Nous nous sommes rencontrés sur la grève de mon enfance. Je foulais son sable à la recherche de quelques trésors oubliés : carapaces d’araignées éventrées par un ressac incessant, bois flottés aux interstices épurés, myriade de coquillages hétéroclites qui forment des îlots de couleurs. Je fendais le vent marin et ressentais par touches infimes, ses embruns sur mon visage. Je me sentais une âme de corsaire, prête à partir à la conquête de nouveaux mondes.  Mes yeux avalaient l’horizon bleu verdâtre d’une mer indomptable. Le chant des mouettes amplifiait les battements de mon cœur. Je me sentais ivre de liberté. Puis, tu es apparu. Touche de couleur jaune au milieu de gris camaïeu. Tu étais l’intrus dans cette grisaille de rochers. Je l’ai perçu comme un signe. Je t’ai pris dans le creux de ma main et ai souri à notre rencontre insolite. Curieuse, je te demandais :

‑ Que faisais-tu dans ce monde de grisailles ? 

- Je tente d’y apporter un peu de couleur. Je viens des rives d’une cité engloutie. Les sages qui la peuplaient m’ont enseigné la douceur et harmonie. Puis j’ai dû traverser des milliers d’années au cours desquelles je me suis posé sur des rochers dans l’attente qu’une personne me remarque et me prenne dans sa main.

- Comme moi ?

- Oui. Tu sais, ce n’est pas un hasard si nos chemins se sont croisés. Seules les personnes qui regardent avec le cœur sont capables de me voir.

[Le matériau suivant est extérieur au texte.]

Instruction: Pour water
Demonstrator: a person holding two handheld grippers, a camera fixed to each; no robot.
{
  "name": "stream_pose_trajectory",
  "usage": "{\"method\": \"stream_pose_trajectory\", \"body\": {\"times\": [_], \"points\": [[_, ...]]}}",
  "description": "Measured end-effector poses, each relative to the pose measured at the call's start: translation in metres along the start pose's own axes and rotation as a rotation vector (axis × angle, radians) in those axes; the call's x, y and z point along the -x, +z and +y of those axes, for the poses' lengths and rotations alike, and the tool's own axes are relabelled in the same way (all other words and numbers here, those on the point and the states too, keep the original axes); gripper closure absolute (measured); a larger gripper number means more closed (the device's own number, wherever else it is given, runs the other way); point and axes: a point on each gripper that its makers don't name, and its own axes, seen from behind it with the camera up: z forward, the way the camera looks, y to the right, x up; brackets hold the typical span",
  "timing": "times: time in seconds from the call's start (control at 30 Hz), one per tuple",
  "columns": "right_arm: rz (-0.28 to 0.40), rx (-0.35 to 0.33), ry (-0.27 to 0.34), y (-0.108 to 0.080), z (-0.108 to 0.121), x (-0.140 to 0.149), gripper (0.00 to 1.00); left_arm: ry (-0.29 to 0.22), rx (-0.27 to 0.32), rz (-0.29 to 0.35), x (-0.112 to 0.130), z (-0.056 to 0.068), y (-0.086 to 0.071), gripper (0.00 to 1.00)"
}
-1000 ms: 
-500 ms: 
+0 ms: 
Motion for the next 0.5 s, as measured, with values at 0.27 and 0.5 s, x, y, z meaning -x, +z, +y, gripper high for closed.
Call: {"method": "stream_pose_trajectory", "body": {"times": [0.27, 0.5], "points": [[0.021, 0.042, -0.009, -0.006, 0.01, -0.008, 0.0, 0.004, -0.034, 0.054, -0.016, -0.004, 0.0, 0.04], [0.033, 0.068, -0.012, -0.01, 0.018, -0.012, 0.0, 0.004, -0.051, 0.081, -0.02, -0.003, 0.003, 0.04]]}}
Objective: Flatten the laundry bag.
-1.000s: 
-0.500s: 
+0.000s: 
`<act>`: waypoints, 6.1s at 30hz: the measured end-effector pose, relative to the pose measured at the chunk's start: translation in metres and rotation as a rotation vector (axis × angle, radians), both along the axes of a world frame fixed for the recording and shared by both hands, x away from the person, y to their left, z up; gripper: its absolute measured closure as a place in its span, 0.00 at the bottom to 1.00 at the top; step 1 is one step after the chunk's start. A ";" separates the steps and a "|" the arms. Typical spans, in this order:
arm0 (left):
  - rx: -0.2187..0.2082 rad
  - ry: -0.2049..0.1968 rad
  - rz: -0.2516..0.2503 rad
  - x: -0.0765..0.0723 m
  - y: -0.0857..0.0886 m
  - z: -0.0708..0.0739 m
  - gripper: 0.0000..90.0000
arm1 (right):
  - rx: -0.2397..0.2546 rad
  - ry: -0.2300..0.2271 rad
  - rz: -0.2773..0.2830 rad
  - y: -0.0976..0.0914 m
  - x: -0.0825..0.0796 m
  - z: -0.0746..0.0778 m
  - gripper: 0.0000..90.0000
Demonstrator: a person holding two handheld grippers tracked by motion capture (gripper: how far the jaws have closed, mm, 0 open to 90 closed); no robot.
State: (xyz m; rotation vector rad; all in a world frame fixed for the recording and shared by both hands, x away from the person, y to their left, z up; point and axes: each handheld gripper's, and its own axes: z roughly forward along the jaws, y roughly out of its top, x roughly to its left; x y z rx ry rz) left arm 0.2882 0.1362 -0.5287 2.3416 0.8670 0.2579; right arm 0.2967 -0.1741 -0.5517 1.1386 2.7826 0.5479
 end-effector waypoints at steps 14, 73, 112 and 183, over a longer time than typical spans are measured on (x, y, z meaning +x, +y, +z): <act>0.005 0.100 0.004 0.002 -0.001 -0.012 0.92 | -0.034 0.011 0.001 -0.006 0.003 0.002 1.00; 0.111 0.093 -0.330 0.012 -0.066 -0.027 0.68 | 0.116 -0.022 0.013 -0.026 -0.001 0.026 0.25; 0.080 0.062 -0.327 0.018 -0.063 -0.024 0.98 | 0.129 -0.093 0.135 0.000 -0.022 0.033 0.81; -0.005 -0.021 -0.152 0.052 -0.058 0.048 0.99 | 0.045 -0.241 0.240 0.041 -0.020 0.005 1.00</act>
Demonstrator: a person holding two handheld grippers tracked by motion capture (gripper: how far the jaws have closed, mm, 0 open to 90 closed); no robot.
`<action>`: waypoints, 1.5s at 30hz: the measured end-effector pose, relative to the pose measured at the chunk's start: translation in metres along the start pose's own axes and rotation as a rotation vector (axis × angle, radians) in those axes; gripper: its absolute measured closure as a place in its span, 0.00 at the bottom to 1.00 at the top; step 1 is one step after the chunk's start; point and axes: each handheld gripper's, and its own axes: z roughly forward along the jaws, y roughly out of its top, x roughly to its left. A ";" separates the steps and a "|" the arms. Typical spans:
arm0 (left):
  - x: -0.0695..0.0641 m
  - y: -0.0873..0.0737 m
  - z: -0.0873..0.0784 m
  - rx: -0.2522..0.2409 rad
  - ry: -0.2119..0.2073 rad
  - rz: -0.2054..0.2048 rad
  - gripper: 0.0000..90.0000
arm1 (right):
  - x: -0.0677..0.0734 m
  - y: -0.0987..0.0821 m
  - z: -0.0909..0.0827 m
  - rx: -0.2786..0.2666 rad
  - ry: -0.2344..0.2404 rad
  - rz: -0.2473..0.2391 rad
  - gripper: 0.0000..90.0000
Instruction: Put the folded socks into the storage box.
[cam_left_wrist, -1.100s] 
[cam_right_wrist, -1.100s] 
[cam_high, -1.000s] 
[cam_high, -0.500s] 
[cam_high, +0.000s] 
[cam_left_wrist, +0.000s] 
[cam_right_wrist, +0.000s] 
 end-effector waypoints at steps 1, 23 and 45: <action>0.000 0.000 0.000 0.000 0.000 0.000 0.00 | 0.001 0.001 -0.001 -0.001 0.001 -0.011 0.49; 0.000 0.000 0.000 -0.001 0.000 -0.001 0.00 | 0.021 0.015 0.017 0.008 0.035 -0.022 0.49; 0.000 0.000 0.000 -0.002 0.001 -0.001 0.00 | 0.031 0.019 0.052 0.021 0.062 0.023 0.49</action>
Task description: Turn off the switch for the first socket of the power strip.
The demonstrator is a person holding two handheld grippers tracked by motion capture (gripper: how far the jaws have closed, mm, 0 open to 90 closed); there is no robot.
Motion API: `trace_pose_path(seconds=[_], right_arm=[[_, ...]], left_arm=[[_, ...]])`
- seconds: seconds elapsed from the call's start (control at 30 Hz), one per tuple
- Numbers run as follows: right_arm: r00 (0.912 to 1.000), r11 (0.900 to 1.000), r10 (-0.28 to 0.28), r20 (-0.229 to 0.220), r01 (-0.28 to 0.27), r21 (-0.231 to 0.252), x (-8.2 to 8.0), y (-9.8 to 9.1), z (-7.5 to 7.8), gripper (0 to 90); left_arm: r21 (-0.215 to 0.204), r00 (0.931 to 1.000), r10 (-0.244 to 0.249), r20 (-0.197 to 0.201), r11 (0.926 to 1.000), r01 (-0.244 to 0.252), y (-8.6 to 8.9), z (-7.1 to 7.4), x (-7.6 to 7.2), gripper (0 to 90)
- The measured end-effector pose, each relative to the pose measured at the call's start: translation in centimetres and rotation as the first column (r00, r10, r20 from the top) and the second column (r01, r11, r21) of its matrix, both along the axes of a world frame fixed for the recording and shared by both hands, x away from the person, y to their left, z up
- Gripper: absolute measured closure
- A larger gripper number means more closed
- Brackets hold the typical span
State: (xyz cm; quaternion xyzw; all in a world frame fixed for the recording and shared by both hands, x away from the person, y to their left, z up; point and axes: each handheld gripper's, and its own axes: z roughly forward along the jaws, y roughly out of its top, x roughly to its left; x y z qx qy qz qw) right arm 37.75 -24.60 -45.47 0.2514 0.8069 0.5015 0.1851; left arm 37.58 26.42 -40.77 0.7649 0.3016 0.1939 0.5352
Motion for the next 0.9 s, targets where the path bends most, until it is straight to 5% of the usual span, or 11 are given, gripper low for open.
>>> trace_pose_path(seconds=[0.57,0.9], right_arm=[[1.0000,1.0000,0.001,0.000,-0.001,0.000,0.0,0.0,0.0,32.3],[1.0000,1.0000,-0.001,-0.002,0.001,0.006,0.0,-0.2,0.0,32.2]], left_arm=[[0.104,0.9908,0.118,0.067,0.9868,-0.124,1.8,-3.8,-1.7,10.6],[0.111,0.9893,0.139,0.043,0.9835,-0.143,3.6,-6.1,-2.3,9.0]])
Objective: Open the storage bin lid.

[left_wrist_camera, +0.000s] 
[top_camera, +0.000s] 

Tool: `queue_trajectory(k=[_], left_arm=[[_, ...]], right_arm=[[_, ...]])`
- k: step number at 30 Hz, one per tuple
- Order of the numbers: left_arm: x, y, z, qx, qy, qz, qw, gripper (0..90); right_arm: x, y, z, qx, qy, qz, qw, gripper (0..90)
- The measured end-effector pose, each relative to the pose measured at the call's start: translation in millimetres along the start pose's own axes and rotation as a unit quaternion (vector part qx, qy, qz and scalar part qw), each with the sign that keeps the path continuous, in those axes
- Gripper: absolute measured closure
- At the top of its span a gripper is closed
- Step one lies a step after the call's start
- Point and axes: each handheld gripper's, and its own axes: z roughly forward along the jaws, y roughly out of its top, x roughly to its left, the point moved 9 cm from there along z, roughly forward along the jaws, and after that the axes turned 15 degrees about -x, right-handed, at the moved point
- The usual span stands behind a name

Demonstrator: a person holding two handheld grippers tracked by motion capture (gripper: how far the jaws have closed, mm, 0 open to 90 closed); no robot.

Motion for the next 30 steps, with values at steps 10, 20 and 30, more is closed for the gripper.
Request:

- Petit coquillage, tu es l’empreinte de la beauté et de la perfection. Tu es ce vers quoi chacun aspire. J’aime la douceur de ta coquille qui me renvoie à mes souvenirs d’enfance ; en ces temps où l’insouciance était de mise, où je vivais ancrée dans le présent. Comme toi, j’ai été ballottée par quelques tempêtes mais j’ai tenu bon. Mon point d’ancrage est aussi un gros rocher que j’ai construit jour après jour, à force de convictions et d’amour. 

- Regarde le ciel ; la tempête approche… Rentrons.

Alors je mis le petit coquillage à l’abri dans le fond de ma poche. 

Depuis, il ne me quitte plus. Je t’égraine encore, encore et toujours, telles les perles d’un chapelet andalou. Petit coquillage à la forme parfaite qui roule sous mes doigts. 

 


Maud Goanvic Biographe

Dans la rue

Tous les jours tu es là. Homme debout, immobile, soutenu par des haillons disparates. Ton grand manteau gris  qui dégueule jusqu’aux chevilles, tes brodequins éventrés, ta barbe millénaire, te donnent  l’allure d’un Diogène urbain. Pas de tonneau pour t’abriter, juste un bout de rambarde qui soutient ton indigence et un coin de trottoir qui recueille tes sacs sales et difformes remplis de trésors désuets. Tu es immobile, stoïque dans ta misère. Ton regard semble fixer  le souvenir des temps heureux  qui ne sont désormais que chimères. 

Lorsque je te croise, tu es toujours tourné vers le soleil pour profiter de la chaleur de l’astre et comme si tu attendais son jugement. Quelques pigeons, indifférents, picorent à tes pieds. Tu te fonds dans ce décor urbain pour te faire oublier. D’ailleurs personne ne prête attention à ta présence. Personne ne veut voir ta misère.

Je ne connais pas ton histoire mais il dégage de ton être une stature impressionnante. Oserais-je dire que je te trouve beau ? Oui. 

Je sais que tu n’attends plus rien excepté la délivrance.

Demain, je vais tout de même te demander si je peux t’aider.